Try it =>
Write out, exactly and only, the lines that run from the top of the records to the line with "Trace the outline of every instance of the brown". Include both ends; exclude pictures.

--- Records supplied Enclosed Below ---

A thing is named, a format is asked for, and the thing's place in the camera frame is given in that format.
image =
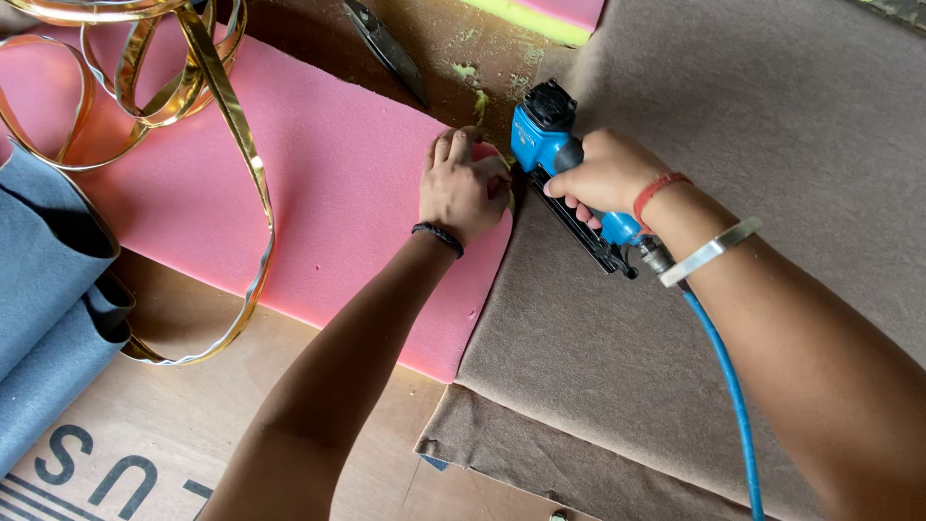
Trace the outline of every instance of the gold ribbon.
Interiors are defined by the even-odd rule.
[[[267,248],[260,258],[257,276],[251,281],[244,294],[244,305],[228,331],[206,351],[197,355],[184,356],[178,360],[167,359],[148,348],[144,342],[131,336],[122,353],[141,362],[155,365],[186,365],[211,358],[226,348],[244,331],[267,282],[270,260],[273,257],[275,231],[273,208],[267,189],[264,163],[257,155],[251,129],[244,117],[238,97],[229,82],[228,73],[244,36],[247,23],[247,9],[244,0],[233,0],[229,26],[224,38],[213,44],[216,27],[216,6],[209,0],[200,19],[188,0],[138,0],[111,2],[107,0],[83,2],[81,0],[0,0],[21,9],[34,17],[54,25],[80,26],[81,50],[53,38],[24,34],[0,42],[0,50],[25,44],[52,44],[68,49],[78,64],[81,74],[81,99],[74,116],[74,124],[64,145],[49,158],[39,152],[29,136],[22,129],[12,109],[0,90],[0,120],[10,129],[13,137],[36,158],[68,172],[87,172],[105,166],[121,158],[144,140],[155,128],[170,125],[184,117],[191,116],[213,99],[229,125],[231,135],[238,145],[251,179],[260,195],[260,202],[267,217],[269,239]],[[135,84],[144,62],[144,56],[151,43],[161,17],[169,13],[177,15],[183,35],[190,47],[183,71],[165,84],[143,108],[135,106]],[[89,31],[101,23],[131,22],[131,33],[122,50],[115,79],[108,78],[100,69],[90,46]],[[77,136],[83,130],[94,105],[96,83],[107,94],[116,99],[119,106],[135,119],[122,149],[112,158],[92,164],[75,165],[68,162],[68,153]]]

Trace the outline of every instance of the hose connector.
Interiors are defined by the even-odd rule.
[[[675,265],[675,259],[672,258],[666,245],[657,243],[653,237],[644,237],[637,247],[640,249],[640,260],[656,275],[663,274]]]

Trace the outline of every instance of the brown velvet fabric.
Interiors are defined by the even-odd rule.
[[[600,519],[747,521],[748,509],[515,413],[447,388],[415,452],[467,467]],[[447,434],[452,443],[446,443]],[[472,439],[475,442],[461,443]]]
[[[620,0],[592,42],[551,51],[539,77],[556,75],[579,99],[579,133],[630,133],[738,215],[762,218],[767,241],[924,363],[926,70],[910,66],[926,63],[924,43],[836,0]],[[457,382],[747,504],[711,348],[677,293],[645,270],[636,281],[602,275],[528,195]],[[750,411],[767,512],[818,517],[812,490]],[[482,443],[440,421],[425,434],[459,451]],[[509,463],[519,486],[537,489],[536,472]]]

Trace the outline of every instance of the silver bangle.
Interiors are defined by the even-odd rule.
[[[665,287],[679,284],[683,278],[692,274],[696,269],[704,266],[724,251],[740,244],[749,236],[754,235],[761,225],[762,221],[758,217],[750,217],[739,221],[701,248],[698,248],[695,253],[686,257],[685,260],[667,269],[659,276],[659,282]]]

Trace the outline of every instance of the red thread bracelet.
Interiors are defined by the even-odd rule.
[[[643,207],[646,206],[646,203],[649,202],[649,199],[653,198],[656,192],[658,192],[659,190],[677,181],[681,181],[683,183],[688,183],[688,184],[694,184],[692,183],[692,180],[688,179],[683,173],[680,173],[680,172],[663,173],[662,175],[654,179],[652,183],[648,184],[646,188],[643,189],[643,192],[640,192],[640,195],[637,196],[637,198],[633,200],[633,217],[634,219],[637,220],[638,223],[640,223],[640,226],[642,226],[642,229],[640,230],[640,233],[638,235],[652,235],[653,234],[653,230],[651,230],[649,226],[647,226],[646,223],[643,222],[643,218],[640,217],[640,213],[643,211]]]

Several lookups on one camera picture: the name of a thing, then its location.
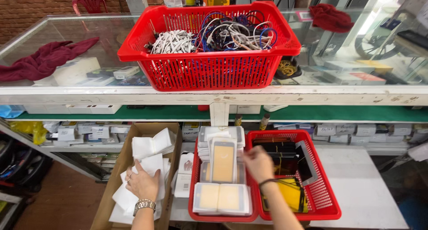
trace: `wooden floor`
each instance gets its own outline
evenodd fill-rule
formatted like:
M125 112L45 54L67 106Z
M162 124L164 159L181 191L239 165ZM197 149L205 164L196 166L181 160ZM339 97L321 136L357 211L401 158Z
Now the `wooden floor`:
M88 230L106 185L54 162L14 230Z

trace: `white table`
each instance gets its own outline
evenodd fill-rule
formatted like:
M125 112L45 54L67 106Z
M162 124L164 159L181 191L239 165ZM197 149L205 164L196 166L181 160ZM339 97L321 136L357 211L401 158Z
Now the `white table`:
M367 151L360 146L318 145L317 153L342 210L339 220L311 221L311 227L408 229L397 204ZM193 221L187 198L174 198L171 221ZM253 224L272 224L258 217Z

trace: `glass countertop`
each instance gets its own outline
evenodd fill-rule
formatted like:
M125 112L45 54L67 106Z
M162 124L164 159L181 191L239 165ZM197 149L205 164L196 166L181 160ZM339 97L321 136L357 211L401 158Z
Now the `glass countertop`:
M326 64L326 62L333 61L333 65L341 65L341 63L354 64L357 60L371 60L365 63L371 64L370 68L375 70L367 69L363 72L373 74L375 78L385 78L384 76L388 75L386 81L382 80L384 83L381 85L428 83L426 60L428 51L396 35L397 32L407 29L412 29L421 35L428 33L414 15L400 13L398 19L401 20L401 24L389 30L380 25L394 14L396 8L340 10L348 13L352 22L355 22L348 33L332 33L312 27L312 21L305 21L300 17L302 13L307 12L307 9L282 12L302 44L300 55L295 57L302 73L290 79L274 78L272 85L276 87L278 85L284 85L284 87L286 85L369 85L372 80L353 81L346 78L338 79L340 78L338 76L332 78L330 73L325 71L330 72L332 69L331 63ZM139 16L139 14L87 14L47 16L41 19L0 48L0 65L10 66L18 59L33 54L39 47L53 41L79 42L93 37L100 37L100 40L78 58L57 67L52 76L38 81L0 82L0 86L150 85L141 71L128 82L115 79L111 73L106 73L106 71L113 72L128 66L138 67L136 62L119 61L117 51ZM98 71L97 74L99 74L100 68L102 77L94 76L92 73Z

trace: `wristwatch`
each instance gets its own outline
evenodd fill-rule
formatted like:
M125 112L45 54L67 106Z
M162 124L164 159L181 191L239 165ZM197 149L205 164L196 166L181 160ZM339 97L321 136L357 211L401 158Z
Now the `wristwatch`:
M153 213L156 211L156 203L154 201L149 199L138 200L138 202L135 204L134 217L136 215L136 212L144 207L150 207L151 209L153 209Z

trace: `red plastic chair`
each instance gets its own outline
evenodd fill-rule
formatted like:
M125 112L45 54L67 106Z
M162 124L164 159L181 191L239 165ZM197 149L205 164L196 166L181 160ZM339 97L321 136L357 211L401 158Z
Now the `red plastic chair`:
M88 11L89 14L100 14L101 13L100 4L103 3L106 13L108 13L106 0L73 0L72 6L75 14L80 15L79 8L78 8L79 3L86 8L86 11Z

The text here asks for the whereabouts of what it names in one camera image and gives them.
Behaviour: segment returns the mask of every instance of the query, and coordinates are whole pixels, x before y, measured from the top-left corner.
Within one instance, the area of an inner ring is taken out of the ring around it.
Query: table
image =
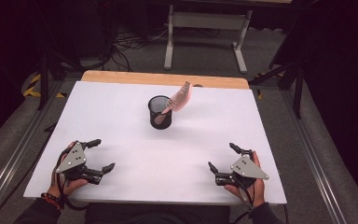
[[[172,125],[156,130],[149,123],[147,102],[171,96],[185,80],[193,88],[187,105],[173,112]],[[100,185],[87,185],[71,198],[105,203],[241,203],[214,183],[208,161],[220,172],[239,157],[228,143],[257,151],[269,175],[266,199],[286,203],[282,183],[255,98],[243,78],[196,77],[88,71],[71,92],[62,116],[24,192],[36,198],[49,185],[52,167],[72,141],[100,138],[85,151],[90,169],[112,162],[115,169]]]
[[[290,4],[292,0],[258,0],[260,3]],[[175,12],[173,5],[170,5],[168,15],[168,42],[165,53],[164,68],[170,70],[172,67],[173,54],[173,27],[192,27],[209,29],[226,29],[240,31],[237,42],[232,43],[234,54],[237,59],[241,73],[247,73],[247,68],[242,55],[242,43],[245,38],[249,22],[252,17],[252,10],[247,10],[245,15],[224,15],[209,13]]]

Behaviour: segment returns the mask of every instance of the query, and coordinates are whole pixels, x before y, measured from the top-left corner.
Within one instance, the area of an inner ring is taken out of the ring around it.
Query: white metal stand
[[[174,12],[173,6],[170,6],[170,14],[168,16],[168,43],[165,53],[164,68],[170,70],[172,67],[173,55],[173,27],[192,27],[192,28],[209,28],[224,30],[239,30],[240,38],[238,42],[233,42],[237,63],[241,73],[246,73],[246,65],[242,56],[241,47],[246,31],[248,30],[252,11],[246,12],[246,15],[222,15],[208,13],[190,13],[190,12]]]

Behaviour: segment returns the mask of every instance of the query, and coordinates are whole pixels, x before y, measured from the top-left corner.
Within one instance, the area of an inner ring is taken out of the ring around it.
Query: pink object
[[[169,102],[167,103],[167,107],[161,112],[161,115],[158,115],[155,118],[156,124],[162,123],[166,117],[164,114],[168,113],[170,110],[177,112],[182,109],[190,99],[192,88],[193,86],[191,83],[186,82],[185,85],[183,85],[183,87],[173,97],[170,98]]]

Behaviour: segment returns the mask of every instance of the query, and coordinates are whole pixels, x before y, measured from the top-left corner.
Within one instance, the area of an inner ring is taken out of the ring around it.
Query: sleeve
[[[249,218],[253,219],[254,224],[282,224],[269,207],[269,203],[258,205]]]
[[[19,217],[17,217],[14,223],[55,224],[57,223],[60,215],[61,212],[57,210],[54,205],[47,203],[41,198],[38,198],[25,211],[23,211]]]

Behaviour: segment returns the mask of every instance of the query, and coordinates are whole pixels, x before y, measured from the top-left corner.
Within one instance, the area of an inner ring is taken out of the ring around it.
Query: wooden table edge
[[[176,74],[133,73],[113,71],[86,71],[81,81],[126,84],[183,86],[185,81],[209,88],[249,90],[248,81],[241,77],[206,77]]]

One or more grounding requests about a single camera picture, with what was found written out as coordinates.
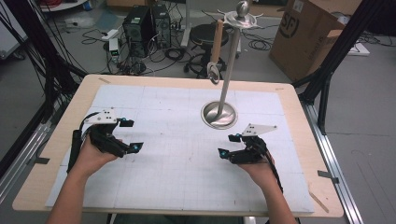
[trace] concrete floor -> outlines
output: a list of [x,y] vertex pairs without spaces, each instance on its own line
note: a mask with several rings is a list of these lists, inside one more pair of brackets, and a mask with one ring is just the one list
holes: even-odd
[[[107,10],[105,6],[90,12],[96,21],[116,19],[96,26],[106,31],[122,23],[125,12]],[[260,19],[259,24],[278,24],[279,20]],[[77,61],[91,73],[103,71],[106,55],[102,43],[82,45],[82,34],[88,30],[63,33],[64,43]],[[255,31],[274,37],[276,28]],[[290,80],[268,58],[268,51],[248,46],[242,37],[242,54],[235,61],[233,80],[282,82]],[[364,45],[369,57],[347,56],[336,70],[330,90],[326,130],[334,153],[343,170],[346,182],[365,223],[394,223],[396,220],[396,48]],[[223,47],[222,57],[227,60],[229,44]],[[171,61],[145,61],[150,69],[163,68]],[[195,78],[183,73],[184,63],[176,63],[146,76]],[[0,63],[0,159],[12,146],[21,130],[43,102],[43,91],[28,60],[8,59]],[[2,223],[42,223],[47,213],[16,212],[12,201],[31,167],[26,166],[12,191],[0,204]],[[302,223],[347,223],[340,218],[302,218]],[[105,214],[84,214],[83,223],[106,223]]]

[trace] circular metal base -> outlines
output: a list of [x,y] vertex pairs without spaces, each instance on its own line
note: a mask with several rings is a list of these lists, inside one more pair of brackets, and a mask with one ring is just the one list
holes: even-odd
[[229,129],[238,120],[232,105],[224,103],[222,113],[218,115],[219,101],[209,102],[202,108],[201,118],[205,124],[214,129]]

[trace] black chair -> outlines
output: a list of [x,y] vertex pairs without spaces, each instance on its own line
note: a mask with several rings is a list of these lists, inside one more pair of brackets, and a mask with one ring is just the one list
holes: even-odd
[[[197,78],[207,77],[206,66],[210,62],[213,41],[215,38],[216,24],[202,24],[191,28],[190,41],[195,44],[192,49],[198,46],[205,52],[197,54],[189,59],[184,65],[184,72],[188,73],[190,70],[197,75]],[[221,36],[221,45],[224,46],[228,42],[228,34],[223,28]],[[219,72],[225,71],[227,66],[225,62],[219,58],[220,65]]]

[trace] white paper sheet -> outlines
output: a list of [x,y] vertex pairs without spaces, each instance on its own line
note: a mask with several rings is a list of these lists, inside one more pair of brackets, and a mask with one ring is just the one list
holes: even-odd
[[[88,181],[84,206],[100,208],[267,211],[261,190],[249,175],[219,157],[218,148],[240,150],[228,134],[241,133],[249,123],[276,125],[261,135],[276,160],[284,195],[292,212],[314,211],[282,105],[276,93],[229,91],[227,102],[238,112],[228,130],[202,122],[201,109],[218,100],[218,90],[192,90],[104,85],[89,113],[114,107],[132,128],[116,128],[124,143],[144,142],[138,154],[126,155],[103,167]],[[46,206],[53,206],[66,177],[65,155]]]

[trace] wooden table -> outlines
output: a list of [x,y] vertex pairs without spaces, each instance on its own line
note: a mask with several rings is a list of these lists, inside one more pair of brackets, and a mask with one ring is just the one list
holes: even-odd
[[[70,148],[71,134],[84,119],[101,85],[139,85],[169,88],[221,89],[208,80],[165,77],[118,77],[89,75],[81,83],[69,107],[41,153],[49,163],[36,164],[17,195],[13,208],[19,211],[49,211],[45,202],[55,181],[64,154]],[[318,176],[318,170],[327,171],[315,137],[311,132],[295,89],[290,84],[232,81],[230,90],[276,92],[280,98],[290,134],[304,171],[315,212],[294,214],[309,217],[341,217],[344,210],[329,178]],[[118,209],[85,209],[86,212],[125,213]]]

--- End of Enclosed Records supplied ---

Exercise result =>
A thing is named, a format is asked for, and the thing's place in the camera frame is given in that format.
image =
Trace the outline of every instance of the gold ribbon.
Interiors are defined by the even-odd rule.
[[[267,248],[260,258],[257,276],[251,281],[244,294],[244,305],[228,331],[206,351],[197,355],[184,356],[178,360],[167,359],[148,348],[144,342],[131,336],[122,353],[141,362],[155,365],[186,365],[211,358],[226,348],[244,331],[267,282],[270,260],[273,257],[275,231],[273,208],[267,189],[264,163],[257,155],[251,129],[244,117],[238,97],[229,82],[228,73],[244,36],[247,23],[247,9],[244,0],[233,0],[229,26],[224,38],[213,44],[216,27],[216,6],[209,0],[200,19],[188,0],[138,0],[111,2],[107,0],[83,2],[81,0],[0,0],[21,9],[34,17],[54,25],[80,26],[81,50],[53,38],[24,34],[0,42],[0,50],[25,44],[52,44],[68,49],[78,64],[81,74],[81,99],[74,116],[74,124],[64,145],[49,158],[39,152],[29,136],[22,129],[12,109],[0,90],[0,120],[10,129],[13,137],[36,158],[68,172],[87,172],[105,166],[121,158],[144,140],[155,128],[170,125],[184,117],[191,116],[213,99],[229,125],[231,135],[238,145],[251,179],[260,195],[260,202],[267,217],[269,239]],[[135,84],[144,62],[144,56],[151,43],[161,17],[169,13],[177,15],[183,35],[190,47],[183,71],[165,84],[143,108],[135,106]],[[89,31],[101,23],[131,22],[131,33],[122,50],[115,79],[108,78],[100,69],[90,46]],[[77,136],[83,130],[94,105],[96,83],[107,94],[116,99],[119,106],[135,119],[122,149],[112,158],[92,164],[75,165],[68,162],[68,153]]]

Trace the outline of every instance of the hose connector.
Interiors are defined by the even-odd rule.
[[[675,265],[675,259],[672,258],[666,245],[657,243],[653,237],[644,237],[637,247],[640,249],[640,260],[656,275],[663,274]]]

Trace the outline of every instance of the brown velvet fabric.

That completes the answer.